After holding them, Serb police turned Kandic and the others back to Kosovo, saying they had orders not to let the ethnic Albanians in. Kandic said they then proceeded to cross into Serbia at Leskovac, where a Serb police checkpoint let them through.

The incident is very serious, Kandic said, because it means that some element of the Serbian police and justice system do not recognise the right that exists under Serbian and Yugoslav law for ethnic Albanian prisoners to have legal representation, or for family members to have visitation rights.

"It means that everything is not in accordance with the law," Kandic worries.

"In one checkpoint, Albanians with proper documents can be stopped, and on another checkpoint, everything will be okay. It means that everything is without any procedure, because under Serbian and Yugoslav law, citizens have the right to visit prisoners, and also prisoners have the right to have legal counsel."

Kandic, a Serb who uses existing Serbian and Yugoslav law to help further the cause of human rights for people of all ethnicities in Yugoslavia, says the prisoner issue needs to be broken down from its overwhelming proportions and attacked case by case.

She says the priority is to work for the Serbian Ministry of Justice to release some of the more than 20 imprisoned Kosovo Albanians boys under the age of 18 being held in Serbian jails.

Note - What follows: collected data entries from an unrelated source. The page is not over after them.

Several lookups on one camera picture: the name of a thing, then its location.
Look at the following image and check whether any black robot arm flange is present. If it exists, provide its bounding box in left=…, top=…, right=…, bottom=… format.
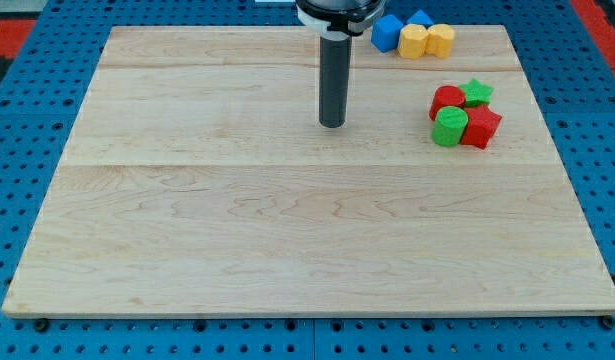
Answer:
left=296, top=0, right=386, bottom=40

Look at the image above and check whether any light wooden board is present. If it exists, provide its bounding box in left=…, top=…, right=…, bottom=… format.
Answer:
left=2, top=25, right=615, bottom=319

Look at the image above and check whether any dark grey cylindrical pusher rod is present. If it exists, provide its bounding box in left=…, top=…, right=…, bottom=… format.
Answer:
left=319, top=36, right=352, bottom=128

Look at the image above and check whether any green cylinder block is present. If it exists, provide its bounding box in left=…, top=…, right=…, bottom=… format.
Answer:
left=431, top=106, right=469, bottom=147

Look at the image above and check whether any red cylinder block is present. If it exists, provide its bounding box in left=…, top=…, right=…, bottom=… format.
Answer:
left=429, top=85, right=466, bottom=121

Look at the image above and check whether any blue cube block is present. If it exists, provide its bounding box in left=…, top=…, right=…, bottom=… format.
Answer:
left=371, top=14, right=404, bottom=53

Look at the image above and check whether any yellow hexagon block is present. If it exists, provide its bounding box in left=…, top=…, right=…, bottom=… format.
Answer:
left=397, top=24, right=429, bottom=59

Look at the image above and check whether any red star block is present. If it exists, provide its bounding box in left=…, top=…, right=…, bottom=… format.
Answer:
left=460, top=104, right=502, bottom=149

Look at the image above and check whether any green star block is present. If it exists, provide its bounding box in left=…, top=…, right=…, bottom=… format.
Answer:
left=459, top=78, right=494, bottom=107

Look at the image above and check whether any yellow heart-shaped block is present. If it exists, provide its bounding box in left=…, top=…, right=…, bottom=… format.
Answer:
left=425, top=24, right=456, bottom=59

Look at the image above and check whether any blue triangular block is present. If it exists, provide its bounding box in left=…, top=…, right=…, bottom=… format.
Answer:
left=406, top=9, right=434, bottom=28

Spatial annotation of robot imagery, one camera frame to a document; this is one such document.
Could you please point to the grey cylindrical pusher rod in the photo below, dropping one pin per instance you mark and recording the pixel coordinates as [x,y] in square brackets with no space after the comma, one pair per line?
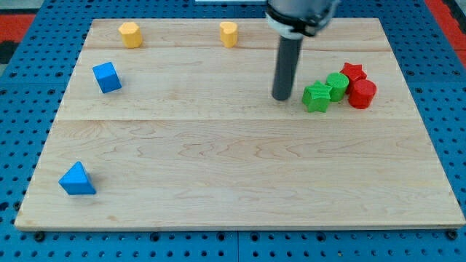
[285,67]

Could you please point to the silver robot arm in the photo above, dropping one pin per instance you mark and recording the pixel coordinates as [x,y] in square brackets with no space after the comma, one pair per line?
[294,20]

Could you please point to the green star block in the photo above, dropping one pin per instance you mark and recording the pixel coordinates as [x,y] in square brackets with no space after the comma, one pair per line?
[316,97]

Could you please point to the red star block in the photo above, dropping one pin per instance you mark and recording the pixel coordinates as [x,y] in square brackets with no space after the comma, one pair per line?
[354,72]

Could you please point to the green cylinder block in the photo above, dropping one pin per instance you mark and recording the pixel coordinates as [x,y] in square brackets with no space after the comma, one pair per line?
[339,84]

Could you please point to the yellow heart block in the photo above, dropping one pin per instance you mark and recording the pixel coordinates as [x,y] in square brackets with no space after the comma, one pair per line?
[228,33]

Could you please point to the red cylinder block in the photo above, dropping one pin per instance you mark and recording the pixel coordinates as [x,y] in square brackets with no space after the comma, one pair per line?
[362,94]

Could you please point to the light wooden board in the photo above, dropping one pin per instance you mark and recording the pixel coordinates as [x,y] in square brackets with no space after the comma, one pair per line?
[194,141]

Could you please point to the yellow hexagon block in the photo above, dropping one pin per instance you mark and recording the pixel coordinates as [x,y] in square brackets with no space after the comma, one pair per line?
[131,35]

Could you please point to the blue cube block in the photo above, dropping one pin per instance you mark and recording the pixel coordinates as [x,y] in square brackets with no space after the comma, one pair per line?
[107,77]

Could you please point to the blue triangle block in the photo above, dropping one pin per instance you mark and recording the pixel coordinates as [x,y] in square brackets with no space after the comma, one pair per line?
[76,181]

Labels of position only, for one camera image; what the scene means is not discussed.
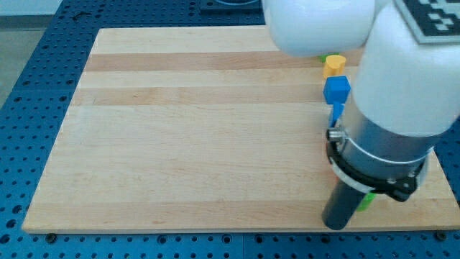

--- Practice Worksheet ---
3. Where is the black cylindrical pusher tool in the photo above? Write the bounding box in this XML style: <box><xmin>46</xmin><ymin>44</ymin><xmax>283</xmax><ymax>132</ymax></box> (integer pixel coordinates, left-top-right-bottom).
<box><xmin>321</xmin><ymin>180</ymin><xmax>366</xmax><ymax>230</ymax></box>

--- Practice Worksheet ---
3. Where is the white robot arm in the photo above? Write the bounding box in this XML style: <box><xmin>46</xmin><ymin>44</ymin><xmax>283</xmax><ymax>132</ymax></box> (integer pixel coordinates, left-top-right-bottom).
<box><xmin>262</xmin><ymin>0</ymin><xmax>459</xmax><ymax>230</ymax></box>

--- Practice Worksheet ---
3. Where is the green circle block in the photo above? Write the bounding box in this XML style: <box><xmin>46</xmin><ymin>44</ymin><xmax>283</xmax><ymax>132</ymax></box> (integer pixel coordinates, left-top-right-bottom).
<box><xmin>356</xmin><ymin>192</ymin><xmax>377</xmax><ymax>212</ymax></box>

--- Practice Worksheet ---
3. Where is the blue cube block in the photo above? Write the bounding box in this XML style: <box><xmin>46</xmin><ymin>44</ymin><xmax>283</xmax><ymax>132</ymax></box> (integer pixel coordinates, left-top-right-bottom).
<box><xmin>323</xmin><ymin>76</ymin><xmax>351</xmax><ymax>104</ymax></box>

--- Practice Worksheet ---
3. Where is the green block at top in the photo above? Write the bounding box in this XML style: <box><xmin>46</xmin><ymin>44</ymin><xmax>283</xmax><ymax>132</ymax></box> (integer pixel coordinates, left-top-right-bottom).
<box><xmin>318</xmin><ymin>53</ymin><xmax>339</xmax><ymax>63</ymax></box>

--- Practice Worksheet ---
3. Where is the wooden board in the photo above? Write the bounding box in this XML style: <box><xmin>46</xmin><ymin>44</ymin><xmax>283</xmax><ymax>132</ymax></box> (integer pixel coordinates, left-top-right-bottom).
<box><xmin>21</xmin><ymin>24</ymin><xmax>460</xmax><ymax>235</ymax></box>

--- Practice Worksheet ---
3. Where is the black white fiducial tag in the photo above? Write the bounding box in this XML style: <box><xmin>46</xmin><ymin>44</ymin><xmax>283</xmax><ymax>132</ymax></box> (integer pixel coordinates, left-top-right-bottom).
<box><xmin>394</xmin><ymin>0</ymin><xmax>459</xmax><ymax>45</ymax></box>

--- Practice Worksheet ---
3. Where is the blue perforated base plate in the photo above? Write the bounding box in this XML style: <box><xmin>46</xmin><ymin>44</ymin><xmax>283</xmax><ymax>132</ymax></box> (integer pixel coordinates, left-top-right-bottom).
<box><xmin>1</xmin><ymin>0</ymin><xmax>459</xmax><ymax>258</ymax></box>

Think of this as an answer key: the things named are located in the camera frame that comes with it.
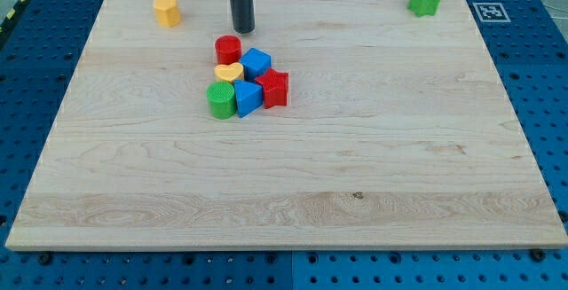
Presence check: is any yellow hexagon block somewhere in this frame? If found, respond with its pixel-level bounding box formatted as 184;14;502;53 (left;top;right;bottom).
153;0;181;27

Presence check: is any red star block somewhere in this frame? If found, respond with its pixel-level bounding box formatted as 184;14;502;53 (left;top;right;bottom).
255;68;289;109

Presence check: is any blue triangle block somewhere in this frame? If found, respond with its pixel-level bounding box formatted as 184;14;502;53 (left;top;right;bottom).
233;80;263;118

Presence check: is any green cylinder block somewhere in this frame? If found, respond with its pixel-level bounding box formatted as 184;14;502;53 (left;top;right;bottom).
206;82;236;120

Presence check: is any blue cube block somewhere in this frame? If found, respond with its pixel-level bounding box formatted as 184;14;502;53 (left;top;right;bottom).
239;48;272;82

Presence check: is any yellow heart block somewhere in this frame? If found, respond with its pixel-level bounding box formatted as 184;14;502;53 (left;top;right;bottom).
214;62;244;84

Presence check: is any red cylinder block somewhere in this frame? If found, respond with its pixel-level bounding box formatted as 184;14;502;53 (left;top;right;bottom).
214;35;242;65

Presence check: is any light wooden board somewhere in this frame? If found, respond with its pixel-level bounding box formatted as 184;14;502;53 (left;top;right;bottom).
5;0;567;252

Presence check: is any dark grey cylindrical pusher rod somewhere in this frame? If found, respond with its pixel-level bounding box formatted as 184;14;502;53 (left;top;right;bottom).
230;0;255;34

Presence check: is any green star block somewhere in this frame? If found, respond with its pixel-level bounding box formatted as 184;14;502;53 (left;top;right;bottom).
407;0;441;17

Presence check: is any white fiducial marker tag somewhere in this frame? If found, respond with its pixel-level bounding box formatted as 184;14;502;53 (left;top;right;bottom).
473;2;510;23

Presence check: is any yellow black hazard tape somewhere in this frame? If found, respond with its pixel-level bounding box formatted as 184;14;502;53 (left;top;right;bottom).
1;0;31;34

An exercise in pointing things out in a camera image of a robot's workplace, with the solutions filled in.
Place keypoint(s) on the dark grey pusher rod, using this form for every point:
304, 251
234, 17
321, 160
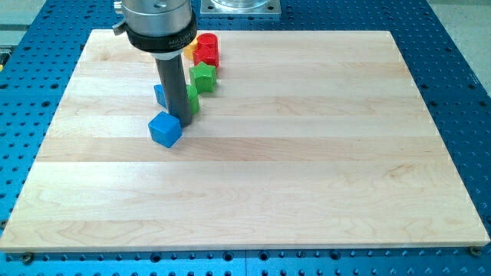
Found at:
173, 80

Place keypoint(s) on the green circle block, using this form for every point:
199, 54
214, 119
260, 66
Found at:
193, 97

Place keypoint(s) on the green star block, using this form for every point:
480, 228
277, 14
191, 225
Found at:
203, 77

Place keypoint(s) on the red star block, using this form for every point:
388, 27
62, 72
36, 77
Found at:
209, 56

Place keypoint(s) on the yellow block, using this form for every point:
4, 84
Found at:
190, 48

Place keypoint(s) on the blue block behind rod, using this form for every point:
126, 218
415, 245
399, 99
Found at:
160, 95

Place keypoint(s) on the red cylinder block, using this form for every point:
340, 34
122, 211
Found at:
207, 40

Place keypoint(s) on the blue cube block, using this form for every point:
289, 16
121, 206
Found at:
165, 129

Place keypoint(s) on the light wooden board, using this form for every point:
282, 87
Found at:
311, 139

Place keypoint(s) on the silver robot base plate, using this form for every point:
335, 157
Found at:
240, 8

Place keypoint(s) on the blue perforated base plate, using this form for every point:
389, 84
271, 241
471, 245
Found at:
39, 69

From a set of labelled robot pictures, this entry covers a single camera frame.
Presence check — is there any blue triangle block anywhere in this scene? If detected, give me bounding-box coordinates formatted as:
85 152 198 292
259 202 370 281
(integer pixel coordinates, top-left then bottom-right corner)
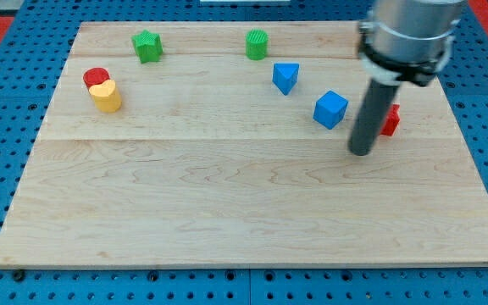
272 63 300 96

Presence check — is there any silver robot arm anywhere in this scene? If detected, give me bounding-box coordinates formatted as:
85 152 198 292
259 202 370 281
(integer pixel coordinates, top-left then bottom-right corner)
358 0 468 86

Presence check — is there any wooden board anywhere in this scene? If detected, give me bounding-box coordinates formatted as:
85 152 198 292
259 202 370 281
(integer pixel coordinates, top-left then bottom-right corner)
0 22 488 270

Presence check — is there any blue cube block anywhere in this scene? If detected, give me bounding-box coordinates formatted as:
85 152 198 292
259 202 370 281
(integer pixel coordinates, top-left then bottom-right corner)
313 91 348 130

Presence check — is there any green cylinder block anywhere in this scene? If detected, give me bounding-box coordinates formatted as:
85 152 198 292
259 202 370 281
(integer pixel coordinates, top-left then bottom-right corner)
246 29 269 60

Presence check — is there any green star block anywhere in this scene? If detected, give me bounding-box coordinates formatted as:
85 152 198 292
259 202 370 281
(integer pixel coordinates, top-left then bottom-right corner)
131 30 163 64

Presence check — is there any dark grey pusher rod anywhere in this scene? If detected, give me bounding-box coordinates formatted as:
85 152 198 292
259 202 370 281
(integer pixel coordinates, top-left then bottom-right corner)
348 79 400 156

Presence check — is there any yellow heart block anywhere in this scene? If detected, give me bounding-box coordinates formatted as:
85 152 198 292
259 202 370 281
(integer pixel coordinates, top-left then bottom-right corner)
89 80 122 113

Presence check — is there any red cylinder block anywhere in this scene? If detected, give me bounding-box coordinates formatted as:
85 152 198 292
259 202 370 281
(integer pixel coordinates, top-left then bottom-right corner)
82 67 110 89

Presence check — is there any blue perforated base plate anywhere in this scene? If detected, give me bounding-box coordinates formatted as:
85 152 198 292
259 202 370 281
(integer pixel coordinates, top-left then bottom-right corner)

She said, after that, she will work for the release of some of the 200 Kosovo Albanian political prisoners being held in Serbian jails who are wounded - many as a result of NATO's bombing of the Dubrava prison.

Kandic says she has tried to pursue rumors that some families of Kosovo Albanian political prisoners have bought the release of their family members, for a rumoured price tag of 50,000 German marks. However she said she has not yet been able to turn up a single name of someone who has actually won freedom this way.

She says also of concern is some 450 Serbs and Roma Kosovars who have gone missing since KFOR troops arrived in mid-June. She says several Roma have given credible testimony that the Kosovo Liberation Army maintains some private prisons in Kosovo.

She says she has also learned of the release of some non-Albanian Kosovars from KLA prisons after the intervention of high level KLA officials, who she would not name.

Laura Rozen is a regular correspondent for IWPR in Kosovo.